* [The task] In the entries, find all lines that hold the word "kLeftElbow" and copy them.

*** Data extract ***

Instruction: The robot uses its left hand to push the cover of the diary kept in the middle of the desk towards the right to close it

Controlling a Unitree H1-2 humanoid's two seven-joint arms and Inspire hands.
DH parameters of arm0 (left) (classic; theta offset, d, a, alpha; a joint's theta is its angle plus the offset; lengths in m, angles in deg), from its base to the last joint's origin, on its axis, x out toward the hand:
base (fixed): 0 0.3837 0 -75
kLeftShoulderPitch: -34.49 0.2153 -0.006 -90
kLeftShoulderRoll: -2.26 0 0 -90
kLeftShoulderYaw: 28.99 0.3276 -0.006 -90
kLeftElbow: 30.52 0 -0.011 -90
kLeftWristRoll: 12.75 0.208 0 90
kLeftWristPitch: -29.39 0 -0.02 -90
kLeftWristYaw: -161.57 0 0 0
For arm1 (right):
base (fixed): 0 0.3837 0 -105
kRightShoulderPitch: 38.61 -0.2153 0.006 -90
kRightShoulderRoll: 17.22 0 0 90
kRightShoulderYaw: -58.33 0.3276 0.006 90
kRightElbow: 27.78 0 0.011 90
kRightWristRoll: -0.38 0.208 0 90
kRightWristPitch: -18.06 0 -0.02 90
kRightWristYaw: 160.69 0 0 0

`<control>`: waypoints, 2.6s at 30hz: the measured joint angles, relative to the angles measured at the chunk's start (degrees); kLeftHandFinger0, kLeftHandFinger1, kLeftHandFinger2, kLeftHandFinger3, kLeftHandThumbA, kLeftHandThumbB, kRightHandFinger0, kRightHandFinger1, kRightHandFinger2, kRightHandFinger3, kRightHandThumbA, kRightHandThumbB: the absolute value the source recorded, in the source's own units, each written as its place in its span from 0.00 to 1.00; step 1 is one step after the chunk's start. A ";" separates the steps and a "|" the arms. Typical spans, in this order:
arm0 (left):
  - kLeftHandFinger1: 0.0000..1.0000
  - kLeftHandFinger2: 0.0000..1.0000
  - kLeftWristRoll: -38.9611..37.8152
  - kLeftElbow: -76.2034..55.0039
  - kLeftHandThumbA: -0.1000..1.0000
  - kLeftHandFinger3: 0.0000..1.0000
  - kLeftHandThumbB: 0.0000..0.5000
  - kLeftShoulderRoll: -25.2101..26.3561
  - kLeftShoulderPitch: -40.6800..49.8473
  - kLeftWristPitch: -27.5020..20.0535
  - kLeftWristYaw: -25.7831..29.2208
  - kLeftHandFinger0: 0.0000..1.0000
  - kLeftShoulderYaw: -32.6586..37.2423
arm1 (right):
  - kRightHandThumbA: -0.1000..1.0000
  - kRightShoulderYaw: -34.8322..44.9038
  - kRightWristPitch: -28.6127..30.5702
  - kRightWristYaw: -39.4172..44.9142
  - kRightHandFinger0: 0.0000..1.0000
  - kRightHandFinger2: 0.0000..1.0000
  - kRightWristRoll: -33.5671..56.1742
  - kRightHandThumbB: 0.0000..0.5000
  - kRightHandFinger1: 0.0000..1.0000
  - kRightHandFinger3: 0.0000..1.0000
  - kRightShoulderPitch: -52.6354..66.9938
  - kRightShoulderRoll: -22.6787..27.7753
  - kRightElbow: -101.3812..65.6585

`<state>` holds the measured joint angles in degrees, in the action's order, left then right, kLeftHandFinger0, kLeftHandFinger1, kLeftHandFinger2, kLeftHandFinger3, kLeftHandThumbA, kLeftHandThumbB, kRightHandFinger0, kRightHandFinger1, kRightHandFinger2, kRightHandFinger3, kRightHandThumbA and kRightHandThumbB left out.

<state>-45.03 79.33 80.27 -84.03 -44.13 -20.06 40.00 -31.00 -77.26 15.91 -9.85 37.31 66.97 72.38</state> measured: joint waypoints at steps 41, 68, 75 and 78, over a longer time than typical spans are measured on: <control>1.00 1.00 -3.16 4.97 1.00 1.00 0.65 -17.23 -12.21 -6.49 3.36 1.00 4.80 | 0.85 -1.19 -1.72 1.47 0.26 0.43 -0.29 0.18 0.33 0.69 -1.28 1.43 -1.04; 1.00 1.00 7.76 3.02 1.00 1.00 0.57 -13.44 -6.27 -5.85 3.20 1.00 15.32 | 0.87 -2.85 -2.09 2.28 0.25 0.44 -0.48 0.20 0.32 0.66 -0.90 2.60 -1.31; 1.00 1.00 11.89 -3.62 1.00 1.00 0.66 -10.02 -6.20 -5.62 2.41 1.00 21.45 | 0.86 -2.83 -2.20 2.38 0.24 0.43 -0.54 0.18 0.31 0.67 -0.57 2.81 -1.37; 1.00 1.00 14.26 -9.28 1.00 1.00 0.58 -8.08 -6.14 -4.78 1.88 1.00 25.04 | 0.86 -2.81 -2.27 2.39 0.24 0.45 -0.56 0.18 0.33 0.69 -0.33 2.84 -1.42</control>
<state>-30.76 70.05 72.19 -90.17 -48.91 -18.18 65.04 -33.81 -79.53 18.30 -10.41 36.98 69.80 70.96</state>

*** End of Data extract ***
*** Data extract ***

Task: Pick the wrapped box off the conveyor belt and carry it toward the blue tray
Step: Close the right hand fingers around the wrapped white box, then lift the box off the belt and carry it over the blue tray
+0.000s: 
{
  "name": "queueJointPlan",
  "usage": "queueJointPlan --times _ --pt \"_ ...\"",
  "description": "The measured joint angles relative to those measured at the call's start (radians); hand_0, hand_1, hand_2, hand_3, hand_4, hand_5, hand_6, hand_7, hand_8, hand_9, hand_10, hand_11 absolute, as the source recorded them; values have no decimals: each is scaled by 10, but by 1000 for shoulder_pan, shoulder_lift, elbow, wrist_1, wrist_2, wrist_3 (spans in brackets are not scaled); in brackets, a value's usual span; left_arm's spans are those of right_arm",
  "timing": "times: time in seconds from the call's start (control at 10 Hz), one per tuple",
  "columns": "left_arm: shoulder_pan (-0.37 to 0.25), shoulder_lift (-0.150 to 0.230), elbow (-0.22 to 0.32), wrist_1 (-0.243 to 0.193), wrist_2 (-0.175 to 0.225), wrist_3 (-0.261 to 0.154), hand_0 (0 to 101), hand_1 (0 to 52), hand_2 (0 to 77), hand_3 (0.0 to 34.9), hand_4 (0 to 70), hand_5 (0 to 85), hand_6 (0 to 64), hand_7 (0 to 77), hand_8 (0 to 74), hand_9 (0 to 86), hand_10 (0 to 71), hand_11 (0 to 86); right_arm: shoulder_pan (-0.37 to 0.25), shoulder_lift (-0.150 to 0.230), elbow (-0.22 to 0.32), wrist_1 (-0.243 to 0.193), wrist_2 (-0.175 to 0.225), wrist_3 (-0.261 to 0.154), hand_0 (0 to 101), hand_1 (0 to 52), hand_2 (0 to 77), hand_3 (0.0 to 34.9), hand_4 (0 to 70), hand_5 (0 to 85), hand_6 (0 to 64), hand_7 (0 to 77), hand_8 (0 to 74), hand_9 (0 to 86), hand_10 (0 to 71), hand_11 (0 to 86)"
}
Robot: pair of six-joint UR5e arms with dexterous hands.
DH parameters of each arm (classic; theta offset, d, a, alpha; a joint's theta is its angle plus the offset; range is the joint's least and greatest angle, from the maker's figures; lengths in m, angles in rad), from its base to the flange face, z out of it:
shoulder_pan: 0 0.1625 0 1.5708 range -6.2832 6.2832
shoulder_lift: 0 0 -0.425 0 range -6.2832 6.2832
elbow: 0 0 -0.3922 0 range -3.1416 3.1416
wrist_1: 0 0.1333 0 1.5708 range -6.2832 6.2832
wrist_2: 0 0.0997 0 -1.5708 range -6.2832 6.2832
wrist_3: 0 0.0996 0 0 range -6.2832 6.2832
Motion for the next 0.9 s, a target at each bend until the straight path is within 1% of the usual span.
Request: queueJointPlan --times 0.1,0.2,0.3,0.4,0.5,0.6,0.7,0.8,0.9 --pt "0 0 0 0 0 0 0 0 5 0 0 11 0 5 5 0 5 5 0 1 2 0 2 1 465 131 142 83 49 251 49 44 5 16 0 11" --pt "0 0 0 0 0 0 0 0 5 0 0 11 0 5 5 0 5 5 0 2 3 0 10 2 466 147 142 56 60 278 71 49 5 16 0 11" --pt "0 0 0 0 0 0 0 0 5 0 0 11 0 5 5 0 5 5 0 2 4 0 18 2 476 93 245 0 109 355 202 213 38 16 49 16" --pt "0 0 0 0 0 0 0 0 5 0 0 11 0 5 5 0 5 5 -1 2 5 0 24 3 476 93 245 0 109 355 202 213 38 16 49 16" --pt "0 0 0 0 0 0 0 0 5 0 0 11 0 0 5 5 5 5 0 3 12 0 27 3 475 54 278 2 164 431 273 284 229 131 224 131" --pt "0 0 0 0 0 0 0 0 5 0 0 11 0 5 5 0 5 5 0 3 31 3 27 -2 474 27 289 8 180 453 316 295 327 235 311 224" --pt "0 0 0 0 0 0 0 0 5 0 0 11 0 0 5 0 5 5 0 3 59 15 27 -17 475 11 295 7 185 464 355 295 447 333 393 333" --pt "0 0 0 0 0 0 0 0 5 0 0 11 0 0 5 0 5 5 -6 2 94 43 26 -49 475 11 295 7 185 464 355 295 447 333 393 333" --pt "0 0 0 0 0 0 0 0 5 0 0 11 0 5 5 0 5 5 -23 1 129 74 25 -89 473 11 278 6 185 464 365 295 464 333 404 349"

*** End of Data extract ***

* [Response]
kLeftElbow: 30.52 0 -0.011 -90
  - kLeftElbow: -76.2034..55.0039

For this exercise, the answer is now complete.